ArtBF : Pensez-vous qu’il ait encore des hommes intègres au Burkina ; qui sont prêts à abandonner leurs intérêts petits bourgeois et égoïstes pour l’intérêt général ?

H.K :Alors je vais peut-être vous étonner. Il existe au Burkina des hommes intègres, il y en a beaucoup. Le Burkina est vraiment comme son nom l’indique le pays des hommes intègres. Le seul problème, c’est que ces hommes intègres sont dans leur champ, leur entreprise individuelle, dans leur bureau. Ils travaillent nuit et jour pour le Burkina sans pour être en lumière. Ceux qui sont mis en lumière sont souvent les moins intègres et les plus médiocres d’entre nous qui sont à la recherche de la courte échelle pour une meilleure ascension sociale. Comme vous le savez, les tonneaux vides sont ceux qui font le plus de bruit. Et au Burkina, ce sont ceux-là qui font croire à l’opinion publique que notre pays ne mérite même plus d’être appelé « Pays des hommes intègres ». Une sagesse de chez nous dit que « C’est à cause d’un seul âne qui a mangé la farine que tous les ânes ont les museaux blancs ». Il faut travailler à donner envie aux vrais patriotes sincères de ce pays à s’engager. Il faut leur donner le courage de mettre la main dans cette pâte, le courage de rentrer dans cette politique sale. Lorsque nous disons « Servir et non se servir », nous n’inventons absolument rien. La politique doit être un engagement social de servir la communauté et non se servir. C’est cela le sens originel de la politique. On voit dans notre pays des gens courir vers toutes les religions et je me pose souvent la question de savoir si toutes ces personnes croient vraiment en Dieu. Si tel est le cas, qu’elles interrogent ces religions. Elles leur répondront que la politique est le stade suprême de la charité. Qu’est-ce qui fait alors que dans notre pays, nous passons pour de vrais croyants et que sur le plan politique, on ne voit que du désordre, de la saleté et de la corruption ? Notre objectif et notre combat,  c’est d’amener les bonnes personnes dans la politique.

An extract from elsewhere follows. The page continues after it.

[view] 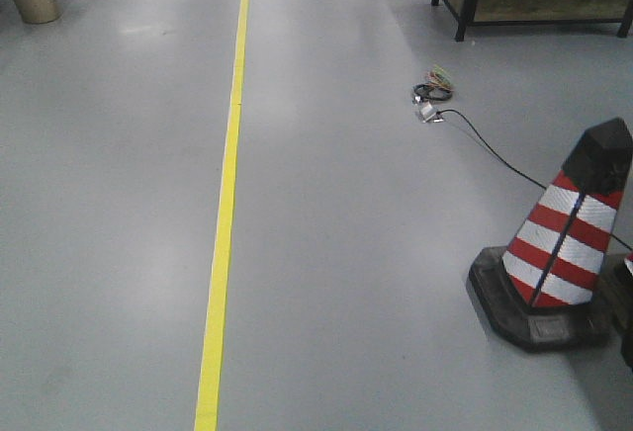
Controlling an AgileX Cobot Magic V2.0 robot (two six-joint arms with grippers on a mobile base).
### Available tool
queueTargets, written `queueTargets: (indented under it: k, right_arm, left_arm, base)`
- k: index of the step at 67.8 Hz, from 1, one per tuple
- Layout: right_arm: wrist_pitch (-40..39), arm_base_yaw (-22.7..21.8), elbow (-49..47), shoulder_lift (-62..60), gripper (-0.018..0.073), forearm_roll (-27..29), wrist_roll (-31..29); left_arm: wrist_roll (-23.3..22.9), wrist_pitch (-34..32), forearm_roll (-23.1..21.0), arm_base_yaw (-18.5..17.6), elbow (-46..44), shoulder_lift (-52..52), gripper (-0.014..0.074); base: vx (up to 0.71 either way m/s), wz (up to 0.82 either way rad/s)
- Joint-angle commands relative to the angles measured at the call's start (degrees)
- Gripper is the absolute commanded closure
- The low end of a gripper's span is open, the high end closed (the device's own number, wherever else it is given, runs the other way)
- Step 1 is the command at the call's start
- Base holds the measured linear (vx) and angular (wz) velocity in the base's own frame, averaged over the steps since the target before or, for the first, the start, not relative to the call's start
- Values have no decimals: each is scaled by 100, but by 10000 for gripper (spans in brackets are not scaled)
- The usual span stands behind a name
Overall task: Move and align brake pads A on conveyor
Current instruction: 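Drive forward along the yellow floor line past the striped cones, then turn the base toward the dark grey conveyor belt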
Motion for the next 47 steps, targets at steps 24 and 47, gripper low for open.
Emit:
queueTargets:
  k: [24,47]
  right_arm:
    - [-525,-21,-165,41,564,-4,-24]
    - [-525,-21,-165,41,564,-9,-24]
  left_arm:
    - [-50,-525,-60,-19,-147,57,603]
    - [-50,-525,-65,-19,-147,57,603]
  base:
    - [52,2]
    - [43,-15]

ArtBF :Vous affirmez qu’il existe des hommes intègres au Burkina et pourtant, vous n’avancez aucune preuve pour nous en convaincre ?

H.K :Comme je le dis, ces hommes intègres sont cachés entre quatre murs en train de travailler. On les retrouve aussi bien dans les villages dans des conditions très difficiles et dans la haute sphère de l’administration en ville en train de travailler. Malheureusement, on ne les connait pas et on ne les entend pas non plus.  Même dans le milieu pauvre, il y a des hommes et des femmes intègres. Il n’y a que ceux qui font le bruit et qui courent à la soupe qu’on entend le plus. Et c’est à travers ces derniers justement qu’on croit qu’il n’y a pas d’hommes intègres.

Pour ma part, je reste convaincu qu’il y a encore au Burkina des gens très intègres et qu’il appartient aux Burkinabè qui ont eu la chance d’avoir aujourd’hui une bonne position sociale à s’engager pour donner la même chance à nos enfants et à nos petit-enfants.